— PROBLEM —
Print out the entries that follow exactly, missing none.

□ □ □

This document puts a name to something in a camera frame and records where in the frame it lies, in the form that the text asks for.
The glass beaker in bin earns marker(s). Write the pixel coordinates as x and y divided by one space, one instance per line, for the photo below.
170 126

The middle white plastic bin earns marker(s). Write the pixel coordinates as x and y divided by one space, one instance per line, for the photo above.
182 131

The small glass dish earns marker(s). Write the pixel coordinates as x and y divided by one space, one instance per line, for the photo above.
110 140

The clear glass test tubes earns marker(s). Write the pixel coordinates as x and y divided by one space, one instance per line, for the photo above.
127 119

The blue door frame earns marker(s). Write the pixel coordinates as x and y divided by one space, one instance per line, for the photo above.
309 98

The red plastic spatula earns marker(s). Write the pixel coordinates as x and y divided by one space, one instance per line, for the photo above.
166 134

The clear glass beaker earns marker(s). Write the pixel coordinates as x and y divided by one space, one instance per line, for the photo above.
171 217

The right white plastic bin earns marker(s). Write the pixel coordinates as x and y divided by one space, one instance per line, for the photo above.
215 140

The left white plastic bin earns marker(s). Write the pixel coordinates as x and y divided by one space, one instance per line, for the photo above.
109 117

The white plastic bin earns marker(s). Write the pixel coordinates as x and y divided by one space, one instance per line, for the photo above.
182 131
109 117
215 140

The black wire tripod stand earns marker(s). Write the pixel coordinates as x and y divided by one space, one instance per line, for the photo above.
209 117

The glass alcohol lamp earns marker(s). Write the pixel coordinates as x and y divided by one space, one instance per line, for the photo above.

□ □ □

— WRITTEN ANSWER —
This document puts a name to something in a camera frame and records where in the frame it lies, in the form that the text asks for.
The glass beaker in bin earns marker(s). Write the pixel coordinates as x and y divided by one space, one instance per line, for the photo below.
170 126

The middle white plastic bin earns marker(s). Write the pixel coordinates as x and y divided by one space, one instance per line, for the photo above.
182 131

The small glass dish earns marker(s). Write the pixel coordinates as x and y divided by one space, one instance per line, for the photo above.
110 140

The clear glass test tubes earns marker(s). Write the pixel coordinates as x and y divided by one space, one instance per line, for the photo above.
127 119

The blue door frame earns marker(s). Write the pixel coordinates as x and y divided by one space, one instance per line, for the photo above.
309 98

The red plastic spatula earns marker(s). Write the pixel coordinates as x and y divided by one space, one instance per line, for the photo above.
166 134

The clear glass beaker earns marker(s). Write the pixel coordinates as x and y divided by one space, one instance per line, for the photo above.
171 217

The right white plastic bin earns marker(s). Write the pixel coordinates as x and y divided by one space, one instance per line, for the photo above.
215 140

The left white plastic bin earns marker(s). Write the pixel coordinates as x and y divided by one space, one instance per line, for the photo above.
109 117

The white plastic bin earns marker(s). Write the pixel coordinates as x and y divided by one space, one instance per line, for the photo above.
182 131
109 117
215 140

The black wire tripod stand earns marker(s). Write the pixel coordinates as x and y divided by one space, one instance per line, for the photo above.
209 117

The glass alcohol lamp earns marker(s). Write the pixel coordinates as x and y divided by one space, one instance per line, for the photo above.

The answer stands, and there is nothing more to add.